To say that Trae Young simply played well at Oklahoma last year would be a massive understatement. Young led the nation in points per game (27.4) and assists per game (8.7). He was a consensus first team All-American, won the USWBA National Freshman of the Year award, and was a unanimous selection for the All-Big 12 First Team. Oklahoma was ranked as high as fourth in the country last season, thanks to Young’s scoring and distributing. He scored over 40 points on four separate occasions. He also came within three assists of a triple-double against TCU in his best all-around game of the year.

However, for all of the positive qualities Young showed at Oklahoma, there is another side to his game. The Sooners had a month to forget in February, losing seven straight games. Young had some of his worst games of the season during this stretch, including a 3-13 showing against Kansas and an eight-turnover game against Baylor. Young also led the Big 12 and the country as a whole in usage rate and turnovers. Questions have come up about his defensive ability, and the numbers seem to support them. Young’s defensive box plus/minus and defensive win shares were decidedly average while with the Sooners.

Despite Young’s flaws, the positives outweigh the negatives. Given time to develop and the right environment, Young should be able to flourish in the NBA.

To be frank, his output in college is something we haven’t seen in a long time. According to Basketball-Reference, Young is the first player in 20 years to average at least 27 points and seven assists per game in Division 1 college basketball. He is also one of only two players since 1992 to average those numbers while taking 10 or more threes per game. To add context to those numbers, the other player to fit that criteria played at a mid-major. Young did it in the Big 12, arguably the toughest conference in the country. This combination of scoring and playmaking hadn’t been seen at the highest level of college basketball in nearly 30 years, and it came from a freshman.

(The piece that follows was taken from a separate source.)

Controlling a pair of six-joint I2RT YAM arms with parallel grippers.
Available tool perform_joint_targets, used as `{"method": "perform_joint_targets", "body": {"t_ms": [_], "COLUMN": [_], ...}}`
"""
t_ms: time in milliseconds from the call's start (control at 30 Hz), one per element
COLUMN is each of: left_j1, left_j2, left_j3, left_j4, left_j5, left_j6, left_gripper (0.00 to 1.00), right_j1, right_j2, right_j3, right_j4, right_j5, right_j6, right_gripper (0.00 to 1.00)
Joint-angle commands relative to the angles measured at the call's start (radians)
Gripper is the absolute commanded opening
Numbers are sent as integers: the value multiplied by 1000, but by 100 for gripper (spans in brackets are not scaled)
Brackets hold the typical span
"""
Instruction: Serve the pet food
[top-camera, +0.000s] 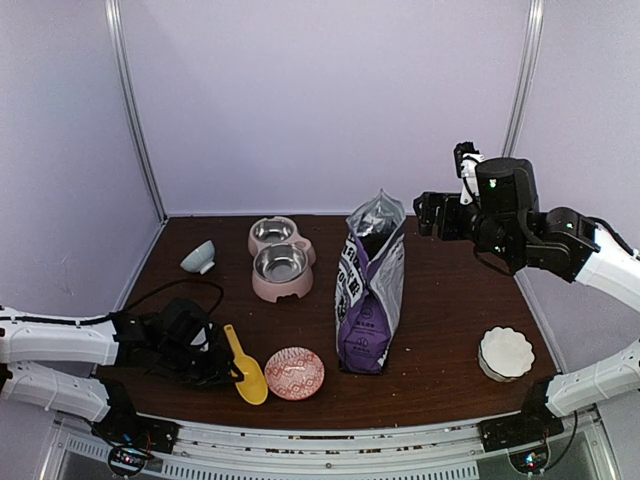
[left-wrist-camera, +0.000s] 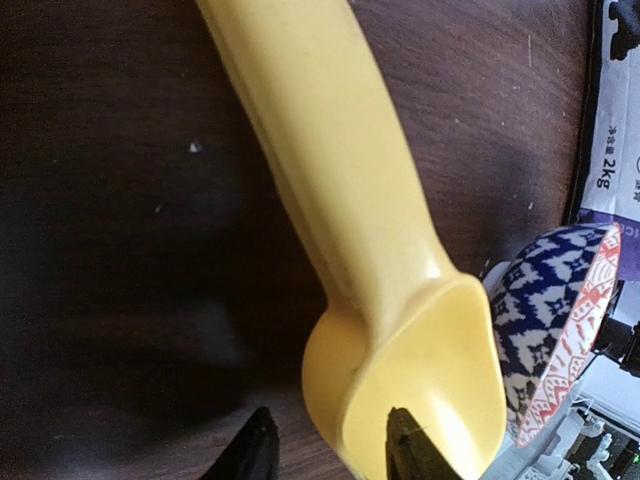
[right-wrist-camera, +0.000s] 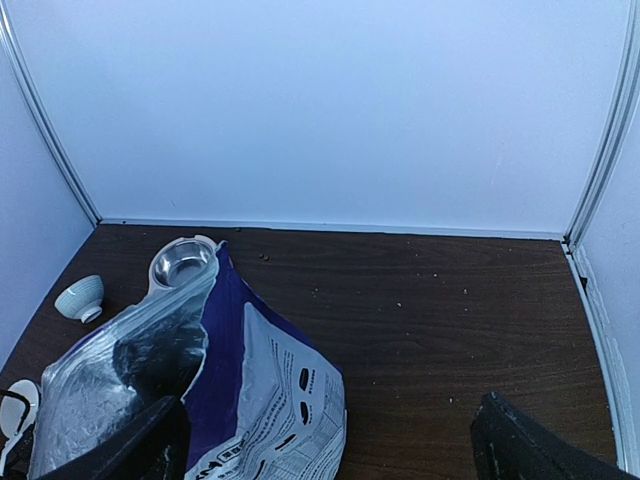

History Is In Trae Young’s Favor

Trae Young is often compared to two players: Stephen Curry and Jimmer Fredette. The former is intended as a compliment, the latter as an insult. When the three are compared, Young’s college output appears to be more in line with Curry’s than Fredette’s. While Fredette was an incredible scorer in college (one of the greatest in the history of college basketball), he was never an exceptional playmaker. In four years at BYU, Fredette never led his conference in assists, despite having a career usage rate of 35.6 percent. Curry led the Southern Conference in assists in his third and final season at Davidson, and Young, of course, did so last season.

Like Curry, and unlike Fredette, Trae Young will likely be given a legitimate opportunity to adjust to the NBA game in his rookie season. The Hawks have reportedly traded Dennis Schroder, meaning that Young will likely be the first choice at point guard.

Stephen Curry played 36.2 minutes per game in his rookie season, and the trial by fire allowed him to showcase his talents. Curry averaged 17.5 points and 5.9 assists per game. He made the 2009-10 All Rookie team and was voted as the Western Conference’s Rookie of the Month three times. For comparison, Jimmer Fredette played 18.6 minutes in his rookie season for the Kings. He averaged 7.6 points per game, which would be the most he would ever average on an NBA roster. Playing time is critical to a young player’s development, and Trae Young will likely get as much or more than Curry did in the early stages of his career.

Young faced a lot of double and triple teams as the season went on at Oklahoma. It seemed that teams were content to make defenders commit to him and let the rest of Young’s teammates shoulder the offensive load. The strategy worked, as the Sooners slid out of the top 25 and into the bubble of the NCAA tournament. With the level of talent in the league being more spread out (and Young no longer expected to be the sole catalyst for an entire team’s offense), Young should find himself with more open opportunities. In an interview on ESPN’s First Take, Young himself explained how he may be able to get more open looks.

If Trae Young is presented with the keys to the Hawks offense and is surrounded with decent talent, history shows us that good things will happen. Talents like this don’t come around very often, and the Hawks could very well have the last laugh if everything goes according to plan.